With the expansion of the Cistercians in western Christendom, the sites and surroundings of the houses are the focus of chapter 3. Kerr outlines how sites were chosen followed by the design and decor of the buildings. Cistercian sites were usually rural (with few exceptions) as legislation dictated that houses should be built away from human habitation, further emphasising the monks’ mental withdrawal from world (58). Kerr points out that most Cistercian sites were secluded but within communication and transport links. However, if the sites were too secluded, monks (or nuns) may have chosen to move their house altogether.  Kerr also points out that Cistercians would adapt to their surroundings in establishing their site but were also keen promoters of new ideas in design and decor. The physical site of houses were important for Cistercians as they were symbolic and practical but what makes the Cistercians stand out; ‘The took on and promoted developments in style [whilst retaining] a simplicity and purity that defined the Order. They accommodated change whilst preserving the Cistercian spirit.’ (81)

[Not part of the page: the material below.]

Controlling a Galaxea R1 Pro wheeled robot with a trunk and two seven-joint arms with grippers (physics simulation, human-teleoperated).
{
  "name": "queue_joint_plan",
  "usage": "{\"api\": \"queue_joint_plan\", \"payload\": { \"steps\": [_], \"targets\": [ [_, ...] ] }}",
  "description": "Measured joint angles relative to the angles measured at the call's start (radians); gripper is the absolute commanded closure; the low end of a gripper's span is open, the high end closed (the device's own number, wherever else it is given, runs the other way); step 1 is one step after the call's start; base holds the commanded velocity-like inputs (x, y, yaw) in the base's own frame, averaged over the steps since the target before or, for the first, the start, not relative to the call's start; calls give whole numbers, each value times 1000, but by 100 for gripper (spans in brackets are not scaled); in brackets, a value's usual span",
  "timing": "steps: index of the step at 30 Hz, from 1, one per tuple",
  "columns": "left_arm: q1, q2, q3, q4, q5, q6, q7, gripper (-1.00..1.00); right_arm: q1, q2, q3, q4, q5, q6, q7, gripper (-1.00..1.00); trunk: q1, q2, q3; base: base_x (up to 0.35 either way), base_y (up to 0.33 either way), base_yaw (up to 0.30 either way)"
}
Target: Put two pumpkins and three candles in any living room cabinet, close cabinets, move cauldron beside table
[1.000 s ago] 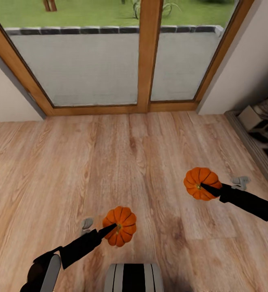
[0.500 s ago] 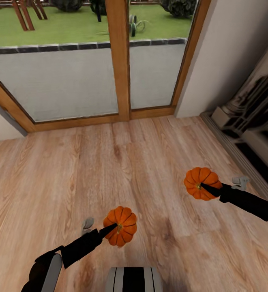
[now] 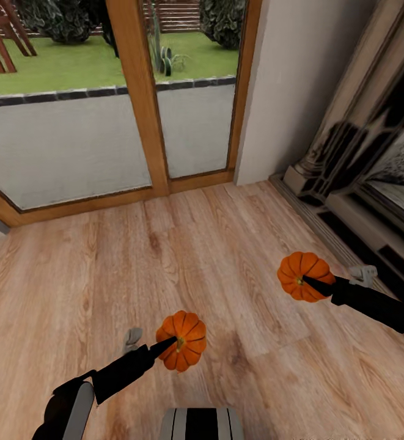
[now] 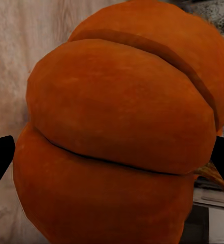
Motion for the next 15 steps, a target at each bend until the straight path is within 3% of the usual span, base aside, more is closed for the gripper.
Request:
{"api": "queue_joint_plan", "payload": {
  "steps": [15],
  "targets": [
    [0,0,0,6,-2,0,0,100,0,0,-2,0,0,-5,0,100,-7,4,58,0,0,-279]
  ]
}}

Chapter 4 and 5 are tied together by looking at the administration and organisation of the Order, including the Carta Caritatis, and how this filtered down to daily life in the cloister.  The structure of the Order was set down in the Carta Caritatis  and houses were arranged in a hierarchy with the Abbot of Citeaux at the top and put into practice by the General Chapter of the Order. Visitations by the General Chapter and how it offered support and maintained discipline are outlined here. Chapter 5 in particular, looks at the internal management of monasteries, the abbot and the Rule, what daily life in the monastery was like, how monks spent their day, the conditions they lived, and their relationships within the cloister. Kerr points out that although life in the cloister was customarily with ordered regularity, the monks were affected by developments around them as conditions changed over time and by region (124).

Chapter 6 follows nicely from chapter 5 as it focuses on Cistercian spirituality. It addresses how it was part of the daily life of monks, the attitude of Cistercians towards saints and relics as well as Cistercian mysticism. Kerr briefly outlines the religious developments of the time to provide an awareness of how Cistercians fit into a wider context.  She also provides examples of Marian devotion and promotion of particular saint cults as well as how mystical experiences could pose problems within community life for those who were the receivers of ecstasies.

The Cistercian economy and the development of the monastic estate and precinct to support the needs of a Cistercian community are addressed in chapter 7. Kerr provides us with a discussion on the important role of the conversi — or lay brothers — in providing the much needed labour to expand and maintain estates.  How Cistercians gained land and exploited it, the development of granges of Cistercian houses, industrial activities and the involvement of Cistercians in commerce are addressed.  Kerr notes that Cistercians were ‘pioneers’ in the economic development and reorganisation of land and some granges are still in use today. (188).

The final chapter looks more closely at the interactions the Cistercian Order had with the outside world, in particular the administration of charity and good works from monasteries and second, their involvement in the Crusades. Kerr provides examples of how charity was provided, like almsgiving or care for the sick; Cistercian nunneries in France, for example, were responsible for  the care of lepers, the sick and the poor. (194)  The involvement in the Crusades was seen as  the ‘battle against evil’ and Cistercians were active in supporting campaigns against heretics and heathens both in the Holy Land, and closer to home with the Cathar heretics in France (1209-29).

This text draws together recent debates, research and disciplines to provide a landmark contribution to monastic studies.  It provides a wider understanding of the Cistercian Order and how they interacted with the world as well as a firm basis of their organisation and life in general.  Both Burton’s and Kerr’s passion for their subject comes through and makes it an enjoyable read.